SOURCE MATERIAL>
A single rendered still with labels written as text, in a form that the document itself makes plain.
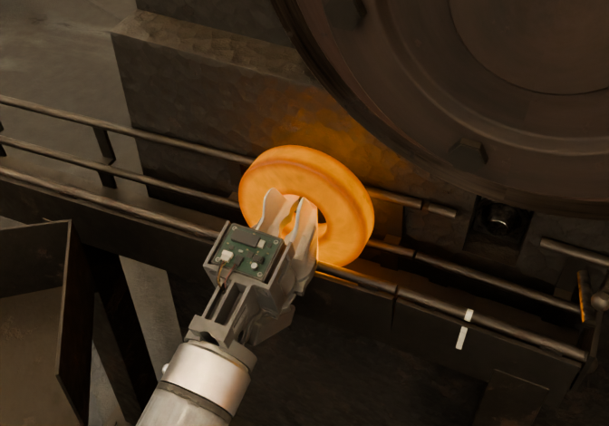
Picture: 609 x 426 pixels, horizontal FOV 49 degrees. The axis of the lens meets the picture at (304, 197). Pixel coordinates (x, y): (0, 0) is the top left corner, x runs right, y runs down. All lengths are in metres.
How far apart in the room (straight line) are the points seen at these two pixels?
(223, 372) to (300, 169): 0.22
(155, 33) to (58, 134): 1.35
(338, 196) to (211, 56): 0.21
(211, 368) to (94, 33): 2.06
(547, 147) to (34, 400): 0.61
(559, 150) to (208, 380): 0.35
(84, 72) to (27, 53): 0.25
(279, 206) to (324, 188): 0.06
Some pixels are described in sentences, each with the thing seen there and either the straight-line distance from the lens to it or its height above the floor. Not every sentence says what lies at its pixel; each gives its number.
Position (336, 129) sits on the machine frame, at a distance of 0.72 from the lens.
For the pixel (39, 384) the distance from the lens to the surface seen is 0.83.
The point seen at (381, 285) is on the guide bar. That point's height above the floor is 0.71.
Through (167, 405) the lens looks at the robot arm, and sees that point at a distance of 0.61.
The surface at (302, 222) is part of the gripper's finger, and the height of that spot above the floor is 0.78.
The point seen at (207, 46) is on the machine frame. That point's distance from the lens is 0.77.
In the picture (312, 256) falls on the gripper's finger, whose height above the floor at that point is 0.75.
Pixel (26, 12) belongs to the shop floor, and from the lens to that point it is 2.79.
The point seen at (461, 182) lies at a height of 0.89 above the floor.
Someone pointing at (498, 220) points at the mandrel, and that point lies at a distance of 0.76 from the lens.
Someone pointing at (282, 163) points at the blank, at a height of 0.81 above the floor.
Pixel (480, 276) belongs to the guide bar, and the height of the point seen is 0.70.
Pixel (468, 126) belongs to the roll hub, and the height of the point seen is 1.02.
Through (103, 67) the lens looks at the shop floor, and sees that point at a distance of 2.38.
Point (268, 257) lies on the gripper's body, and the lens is 0.63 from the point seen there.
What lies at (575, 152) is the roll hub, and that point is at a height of 1.02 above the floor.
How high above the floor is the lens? 1.28
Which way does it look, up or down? 45 degrees down
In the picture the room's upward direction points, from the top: straight up
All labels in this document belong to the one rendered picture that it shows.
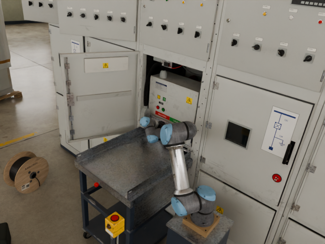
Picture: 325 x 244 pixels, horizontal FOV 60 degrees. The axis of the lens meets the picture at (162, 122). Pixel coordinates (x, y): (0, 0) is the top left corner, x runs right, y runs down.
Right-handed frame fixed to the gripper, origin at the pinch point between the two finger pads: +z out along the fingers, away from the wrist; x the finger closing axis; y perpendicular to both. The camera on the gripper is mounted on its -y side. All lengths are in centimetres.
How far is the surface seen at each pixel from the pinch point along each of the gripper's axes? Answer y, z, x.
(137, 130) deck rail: -28.9, 3.8, -13.6
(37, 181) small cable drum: -119, -5, -110
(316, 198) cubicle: 117, -3, 1
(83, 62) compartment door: -54, -58, 22
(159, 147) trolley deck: -1.0, 4.3, -17.4
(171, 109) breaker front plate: 0.0, -3.3, 16.4
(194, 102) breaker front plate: 20.7, -9.9, 27.4
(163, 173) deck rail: 26.2, -20.7, -28.6
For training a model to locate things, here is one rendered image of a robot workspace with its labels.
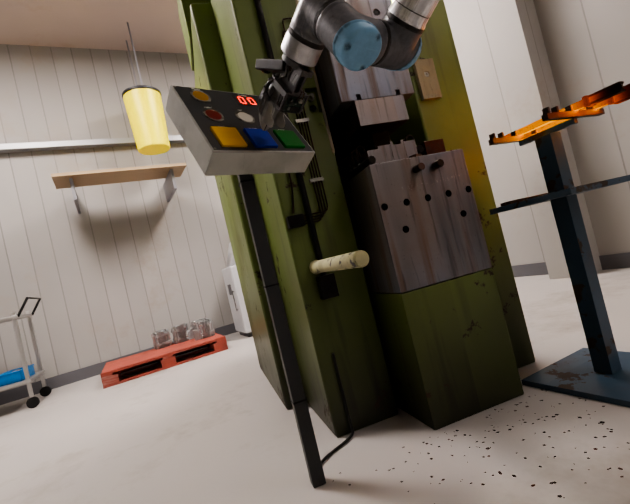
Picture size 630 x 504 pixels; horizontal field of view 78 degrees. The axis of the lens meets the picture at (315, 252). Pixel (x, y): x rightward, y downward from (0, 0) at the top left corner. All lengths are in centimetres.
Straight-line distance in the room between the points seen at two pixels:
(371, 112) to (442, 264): 60
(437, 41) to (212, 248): 390
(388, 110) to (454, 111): 42
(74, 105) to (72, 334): 260
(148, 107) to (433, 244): 405
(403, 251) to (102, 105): 468
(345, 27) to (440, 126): 101
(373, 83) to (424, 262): 67
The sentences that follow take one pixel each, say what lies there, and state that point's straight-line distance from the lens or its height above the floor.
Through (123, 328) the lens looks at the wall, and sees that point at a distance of 498.
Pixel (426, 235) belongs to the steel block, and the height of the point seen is 64.
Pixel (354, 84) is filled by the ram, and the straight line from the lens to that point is 152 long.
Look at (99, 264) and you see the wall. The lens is 501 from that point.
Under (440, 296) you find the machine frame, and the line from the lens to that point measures 141.
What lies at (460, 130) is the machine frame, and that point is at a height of 104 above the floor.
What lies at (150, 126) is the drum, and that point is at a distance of 488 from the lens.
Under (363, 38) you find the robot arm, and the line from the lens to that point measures 85.
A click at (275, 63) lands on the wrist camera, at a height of 113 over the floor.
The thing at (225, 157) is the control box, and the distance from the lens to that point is 103.
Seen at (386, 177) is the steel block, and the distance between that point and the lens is 137.
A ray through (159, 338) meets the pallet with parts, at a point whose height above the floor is 24.
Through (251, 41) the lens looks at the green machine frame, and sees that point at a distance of 166.
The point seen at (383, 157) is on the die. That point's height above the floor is 95.
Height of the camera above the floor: 64
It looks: 1 degrees up
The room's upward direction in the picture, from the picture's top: 14 degrees counter-clockwise
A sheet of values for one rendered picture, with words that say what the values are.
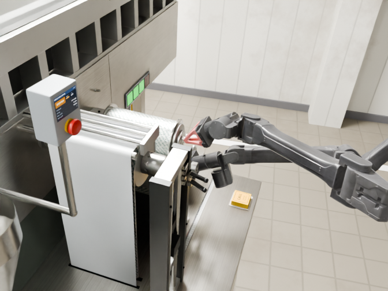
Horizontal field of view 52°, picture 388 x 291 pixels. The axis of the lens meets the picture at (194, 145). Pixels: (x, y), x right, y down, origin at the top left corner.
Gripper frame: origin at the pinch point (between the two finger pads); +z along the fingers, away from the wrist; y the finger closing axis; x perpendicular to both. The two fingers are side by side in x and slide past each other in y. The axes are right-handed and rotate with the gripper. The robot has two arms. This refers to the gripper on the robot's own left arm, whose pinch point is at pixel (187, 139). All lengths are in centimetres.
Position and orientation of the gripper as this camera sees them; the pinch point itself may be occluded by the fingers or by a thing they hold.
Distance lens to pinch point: 131.9
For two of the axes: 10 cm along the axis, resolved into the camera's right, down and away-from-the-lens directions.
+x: -5.2, -7.9, -3.3
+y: 3.3, -5.4, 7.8
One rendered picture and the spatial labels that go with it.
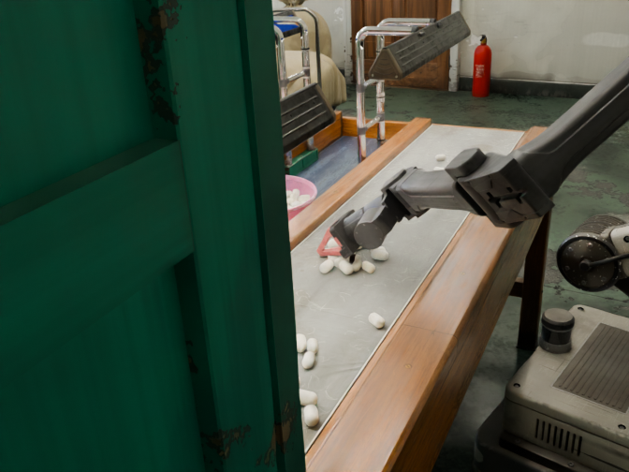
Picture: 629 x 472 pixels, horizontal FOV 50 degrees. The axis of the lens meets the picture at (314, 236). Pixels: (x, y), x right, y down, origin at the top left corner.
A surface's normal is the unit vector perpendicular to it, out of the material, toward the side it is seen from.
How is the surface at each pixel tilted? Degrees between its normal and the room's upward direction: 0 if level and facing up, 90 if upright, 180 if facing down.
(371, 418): 0
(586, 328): 2
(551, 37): 90
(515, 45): 90
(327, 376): 0
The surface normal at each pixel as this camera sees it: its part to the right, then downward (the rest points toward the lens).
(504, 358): -0.05, -0.90
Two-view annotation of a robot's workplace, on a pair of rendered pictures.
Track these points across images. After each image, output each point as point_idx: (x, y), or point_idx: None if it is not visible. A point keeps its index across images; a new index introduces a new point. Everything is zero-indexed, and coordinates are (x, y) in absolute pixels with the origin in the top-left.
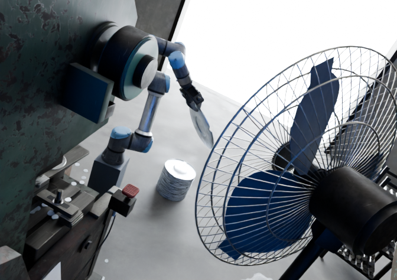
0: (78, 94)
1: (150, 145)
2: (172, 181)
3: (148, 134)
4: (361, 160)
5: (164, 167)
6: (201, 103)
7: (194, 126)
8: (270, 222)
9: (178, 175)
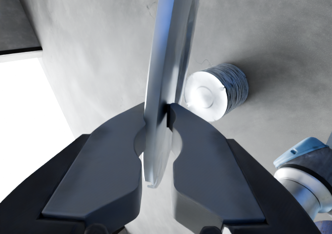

WORK TASK>
Reproduce the material above exactly, first line through the line that contains "(547, 147) to (34, 400): 0.61", minus the pictures.

YOUR SOLUTION>
A single rendered still with labels written as text, in a form that the document itself makes plain.
Picture: 609 x 426 pixels, horizontal FOV 49 degrees. The axis of the lens meets the picture at (304, 197). Pixel coordinates (x, y): (0, 0) is the top left corner, x runs right, y runs down. All lengths are in metres.
How far apart in the room (straight line) are the points seen at these two pixels?
(223, 372) to (300, 169): 0.22
(155, 33) to (58, 134): 1.35
(338, 196) to (211, 56): 0.21
(211, 368) to (94, 33): 2.06
(547, 147) to (34, 400): 0.61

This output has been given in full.